## ASSIGNMENT
Every line of the material should be output exactly as written.

## INFORMATION PROVIDED
· · · ·

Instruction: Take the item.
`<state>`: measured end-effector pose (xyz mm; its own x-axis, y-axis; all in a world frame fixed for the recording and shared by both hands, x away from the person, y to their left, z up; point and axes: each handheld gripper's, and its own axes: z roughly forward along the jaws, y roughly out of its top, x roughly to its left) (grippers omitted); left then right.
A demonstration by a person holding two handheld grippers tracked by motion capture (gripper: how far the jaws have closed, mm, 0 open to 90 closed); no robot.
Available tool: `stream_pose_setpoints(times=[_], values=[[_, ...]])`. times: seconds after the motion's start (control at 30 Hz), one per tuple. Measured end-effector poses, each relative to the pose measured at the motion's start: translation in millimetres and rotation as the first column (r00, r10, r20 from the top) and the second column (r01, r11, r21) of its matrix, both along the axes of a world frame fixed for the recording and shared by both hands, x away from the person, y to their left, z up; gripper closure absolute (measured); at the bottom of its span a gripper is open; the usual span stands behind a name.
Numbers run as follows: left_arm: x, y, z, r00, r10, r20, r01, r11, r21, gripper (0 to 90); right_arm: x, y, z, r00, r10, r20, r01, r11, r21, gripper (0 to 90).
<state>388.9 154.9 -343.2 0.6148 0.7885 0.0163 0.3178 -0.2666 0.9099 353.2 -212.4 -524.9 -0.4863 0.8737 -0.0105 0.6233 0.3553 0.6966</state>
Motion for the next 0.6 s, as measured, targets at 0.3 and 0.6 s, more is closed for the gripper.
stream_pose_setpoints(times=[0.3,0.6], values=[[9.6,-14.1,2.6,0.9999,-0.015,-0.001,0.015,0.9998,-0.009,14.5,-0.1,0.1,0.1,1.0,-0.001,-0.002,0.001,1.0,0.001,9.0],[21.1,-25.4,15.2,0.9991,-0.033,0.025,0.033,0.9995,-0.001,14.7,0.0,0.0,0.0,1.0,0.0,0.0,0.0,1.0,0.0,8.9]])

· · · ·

## RESULT FOR THIS EXERCISE
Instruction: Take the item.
`<state>`: measured end-effector pose (xyz mm; its own x-axis, y-axis; all in a world frame fixed for the recording and shared by both hands, x away from the person, y to their left, z up; point and axes: each handheld gripper's, and its own axes: z roughly forward along the jaws, y roughly out of its top, x roughly to its left) (grippers omitted); left then right.
A demonstration by a person holding two handheld grippers tracked by motion capture (gripper: how far the jaws have closed, mm, 0 open to 90 closed); no robot.
Available tool: `stream_pose_setpoints(times=[_], values=[[_, ...]])`. times: seconds after the motion's start (control at 30 Hz), one per tuple. Measured end-effector poses, each relative to the pose measured at the motion's start: translation in millimetres and rotation as the first column (r00, r10, r20 from the top) and the second column (r01, r11, r21) of its matrix, both along the axes of a world frame fixed for the recording and shared by both hands, x away from the person, y to their left, z up; gripper closure absolute (measured); at the bottom of its span a gripper is open; the usual span stands behind a name.
Numbers run as follows: left_arm: x, y, z, r00, r10, r20, r01, r11, r21, gripper (0 to 90); right_arm: x, y, z, r00, r10, r20, r01, r11, r21, gripper (0 to 90).
<state>388.9 154.9 -343.2 0.6148 0.7885 0.0163 0.3178 -0.2666 0.9099 353.2 -212.4 -524.9 -0.4863 0.8737 -0.0105 0.6233 0.3553 0.6966</state>
Motion for the next 0.6 s, as measured, targets at 0.3 and 0.6 s, more is closed for the gripper.
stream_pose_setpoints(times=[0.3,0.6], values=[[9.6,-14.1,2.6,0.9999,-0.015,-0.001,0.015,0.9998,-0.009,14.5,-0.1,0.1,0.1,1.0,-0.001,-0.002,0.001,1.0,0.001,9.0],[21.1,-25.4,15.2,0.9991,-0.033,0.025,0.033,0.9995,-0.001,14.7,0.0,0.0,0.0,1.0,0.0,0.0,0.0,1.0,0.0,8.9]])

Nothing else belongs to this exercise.